Using the records below, write out again exactly the lines that begin at the line containing "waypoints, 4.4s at" and end at the line containing "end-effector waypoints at", and no other lines.

DATA EXCERPTS:
▼

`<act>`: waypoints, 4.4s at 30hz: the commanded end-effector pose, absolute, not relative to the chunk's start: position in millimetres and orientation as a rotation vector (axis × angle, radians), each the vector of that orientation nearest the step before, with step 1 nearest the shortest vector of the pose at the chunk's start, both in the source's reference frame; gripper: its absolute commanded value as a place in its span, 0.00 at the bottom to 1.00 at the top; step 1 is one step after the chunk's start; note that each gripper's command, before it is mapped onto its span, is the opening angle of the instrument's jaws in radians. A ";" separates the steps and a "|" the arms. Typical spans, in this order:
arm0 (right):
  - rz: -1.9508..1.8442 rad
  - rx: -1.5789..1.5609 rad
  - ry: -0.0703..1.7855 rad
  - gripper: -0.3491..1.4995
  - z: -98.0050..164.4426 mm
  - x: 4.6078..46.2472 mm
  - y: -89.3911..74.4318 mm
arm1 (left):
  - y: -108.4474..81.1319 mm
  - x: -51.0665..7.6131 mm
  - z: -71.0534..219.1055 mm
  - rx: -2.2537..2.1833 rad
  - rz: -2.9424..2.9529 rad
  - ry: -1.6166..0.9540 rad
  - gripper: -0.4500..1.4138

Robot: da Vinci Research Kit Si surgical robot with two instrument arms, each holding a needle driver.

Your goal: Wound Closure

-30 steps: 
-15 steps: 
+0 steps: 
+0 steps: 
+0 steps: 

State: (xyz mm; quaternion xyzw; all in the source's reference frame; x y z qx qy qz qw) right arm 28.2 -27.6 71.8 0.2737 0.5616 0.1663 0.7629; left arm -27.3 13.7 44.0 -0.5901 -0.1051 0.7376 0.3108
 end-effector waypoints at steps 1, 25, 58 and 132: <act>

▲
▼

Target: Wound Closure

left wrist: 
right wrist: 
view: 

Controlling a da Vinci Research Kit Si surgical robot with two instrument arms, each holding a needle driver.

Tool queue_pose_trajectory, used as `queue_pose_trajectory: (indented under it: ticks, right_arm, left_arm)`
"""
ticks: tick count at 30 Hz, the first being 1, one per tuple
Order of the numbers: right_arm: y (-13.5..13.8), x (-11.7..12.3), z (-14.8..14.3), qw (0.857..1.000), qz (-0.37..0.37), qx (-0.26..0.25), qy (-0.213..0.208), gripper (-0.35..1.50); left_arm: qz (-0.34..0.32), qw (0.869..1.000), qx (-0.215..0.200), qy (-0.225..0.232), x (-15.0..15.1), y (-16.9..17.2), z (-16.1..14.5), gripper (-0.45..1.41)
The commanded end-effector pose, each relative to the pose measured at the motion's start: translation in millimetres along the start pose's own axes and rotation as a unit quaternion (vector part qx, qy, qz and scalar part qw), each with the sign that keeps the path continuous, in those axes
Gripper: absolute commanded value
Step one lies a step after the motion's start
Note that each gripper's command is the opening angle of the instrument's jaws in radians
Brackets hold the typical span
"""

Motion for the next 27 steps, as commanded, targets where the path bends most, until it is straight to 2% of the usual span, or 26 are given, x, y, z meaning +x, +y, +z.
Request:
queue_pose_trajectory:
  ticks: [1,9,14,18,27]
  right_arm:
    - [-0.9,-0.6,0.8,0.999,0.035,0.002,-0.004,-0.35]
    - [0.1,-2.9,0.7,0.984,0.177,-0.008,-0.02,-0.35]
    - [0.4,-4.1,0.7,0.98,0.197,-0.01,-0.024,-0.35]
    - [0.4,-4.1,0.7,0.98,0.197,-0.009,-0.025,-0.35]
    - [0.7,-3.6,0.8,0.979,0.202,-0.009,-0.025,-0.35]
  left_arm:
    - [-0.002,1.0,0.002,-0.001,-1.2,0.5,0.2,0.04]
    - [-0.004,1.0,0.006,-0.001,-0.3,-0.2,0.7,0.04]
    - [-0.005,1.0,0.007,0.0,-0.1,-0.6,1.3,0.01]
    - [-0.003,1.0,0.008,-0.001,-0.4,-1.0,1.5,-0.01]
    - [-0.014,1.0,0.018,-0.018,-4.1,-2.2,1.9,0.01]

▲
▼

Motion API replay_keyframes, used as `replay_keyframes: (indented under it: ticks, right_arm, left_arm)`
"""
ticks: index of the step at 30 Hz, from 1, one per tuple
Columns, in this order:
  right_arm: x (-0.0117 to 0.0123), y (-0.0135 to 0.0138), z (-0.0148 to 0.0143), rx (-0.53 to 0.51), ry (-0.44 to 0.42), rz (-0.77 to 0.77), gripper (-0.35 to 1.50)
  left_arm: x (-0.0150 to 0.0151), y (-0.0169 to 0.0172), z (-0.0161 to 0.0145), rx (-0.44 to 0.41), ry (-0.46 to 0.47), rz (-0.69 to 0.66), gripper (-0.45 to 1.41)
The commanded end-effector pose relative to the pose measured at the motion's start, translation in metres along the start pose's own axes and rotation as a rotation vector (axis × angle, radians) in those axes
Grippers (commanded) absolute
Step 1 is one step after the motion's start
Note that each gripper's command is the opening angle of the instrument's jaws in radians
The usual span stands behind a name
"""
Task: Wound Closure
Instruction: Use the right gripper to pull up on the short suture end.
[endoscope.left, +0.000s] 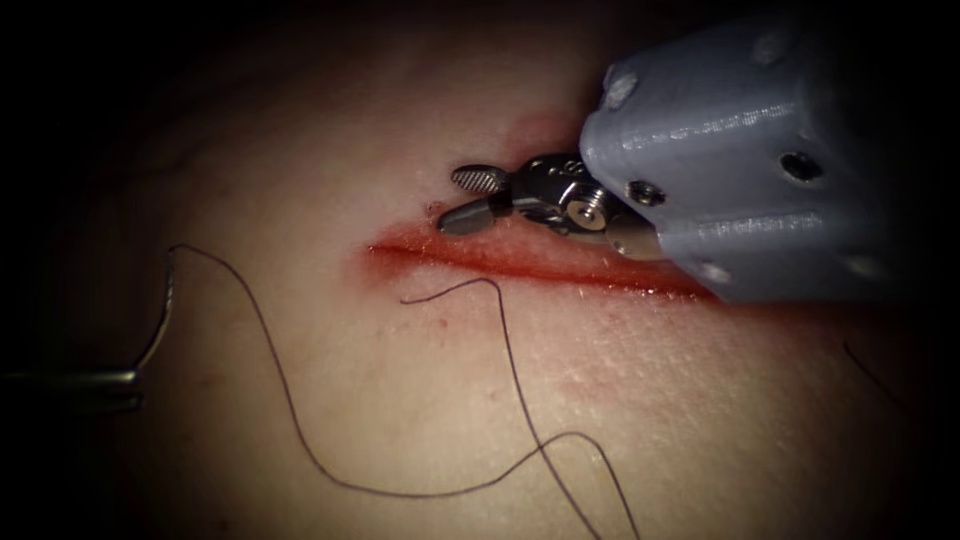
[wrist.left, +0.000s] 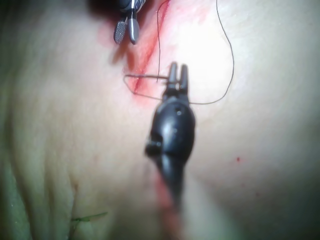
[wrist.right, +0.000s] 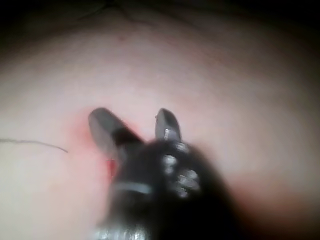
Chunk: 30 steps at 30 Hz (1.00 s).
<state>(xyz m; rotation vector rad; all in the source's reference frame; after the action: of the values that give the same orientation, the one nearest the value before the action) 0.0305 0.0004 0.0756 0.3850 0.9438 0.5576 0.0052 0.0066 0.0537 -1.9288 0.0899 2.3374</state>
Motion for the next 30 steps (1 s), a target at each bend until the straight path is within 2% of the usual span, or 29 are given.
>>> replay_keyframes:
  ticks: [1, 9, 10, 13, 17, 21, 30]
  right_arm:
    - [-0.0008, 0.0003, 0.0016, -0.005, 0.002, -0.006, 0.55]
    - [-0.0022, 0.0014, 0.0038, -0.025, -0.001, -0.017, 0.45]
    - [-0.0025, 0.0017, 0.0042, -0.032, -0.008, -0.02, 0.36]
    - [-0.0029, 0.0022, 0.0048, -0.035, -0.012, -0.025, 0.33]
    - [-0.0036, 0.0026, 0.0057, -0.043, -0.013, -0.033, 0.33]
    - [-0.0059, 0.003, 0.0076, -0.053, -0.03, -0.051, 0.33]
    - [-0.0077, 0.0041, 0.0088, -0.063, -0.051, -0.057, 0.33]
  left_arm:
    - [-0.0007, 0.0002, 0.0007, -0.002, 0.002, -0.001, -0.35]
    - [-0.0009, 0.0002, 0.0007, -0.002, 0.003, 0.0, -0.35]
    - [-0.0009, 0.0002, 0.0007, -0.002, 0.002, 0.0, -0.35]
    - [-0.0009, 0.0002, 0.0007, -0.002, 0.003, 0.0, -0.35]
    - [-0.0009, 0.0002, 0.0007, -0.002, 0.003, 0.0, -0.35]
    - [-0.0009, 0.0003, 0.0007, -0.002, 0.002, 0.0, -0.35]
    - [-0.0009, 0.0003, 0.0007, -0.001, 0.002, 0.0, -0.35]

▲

RESULT OF THIS EXERCISE:
`<act>`: waypoints, 4.4s at 30hz: the commanded end-effector pose, absolute, not relative to the chunk's start: position in millimetres and orientation as a rotation vector (axis × angle, radians), each the vector of that orientation nearest the step before, with step 1 nearest the shortest vector of the pose at the chunk's start, both in the source's reference frame; gripper: its absolute commanded value as a place in its span, 0.00 at the bottom to 1.00 at the top; step 1 is one step after the chunk's start; note that each gripper's command, before it is mapped onto its span, is the opening angle of the instrument's jaws in radians. A ";" separates the steps and a "|" the arms. Typical spans, in this order:
arm0 (right):
  - rz: -1.9508..1.8442 rad
  - rx: -1.5789..1.5609 rad
  - ry: -0.0703..1.7855 rad
  - gripper: -0.3491..1.4995
  - z: -98.0050..164.4426 mm
  - x: 4.6078..46.2472 mm
  - y: -89.3911..74.4318 mm
arm1 (left):
  - y: -108.4474..81.1319 mm
  - x: -51.0665..7.6131 mm
  - z: -71.0534..219.1055 mm
  - rx: -2.2537..2.1833 rad
  - rz: -2.9424..2.9529 rad
  - ry: -1.6166..0.9540 rad
  - gripper: -0.4500..1.4138

Robot: da Vinci Research Kit Si surgical robot with two instrument arms, each holding a needle driver.

Your goal: Wound Closure

-30 steps: 
-15 steps: 
+0 steps: 
+0 steps: 
+0 steps: 

State: (xyz mm; quaternion xyzw; all in the source's reference frame; x y z qx qy qz qw) right arm 28.2 -27.6 71.8 0.2737 0.5616 0.1663 0.7629; left arm -27.3 13.7 44.0 -0.5901 -0.1051 0.7376 0.3108
 end-effector waypoints at steps 1, 25, 58 and 132: <act>

The output requires no further additions.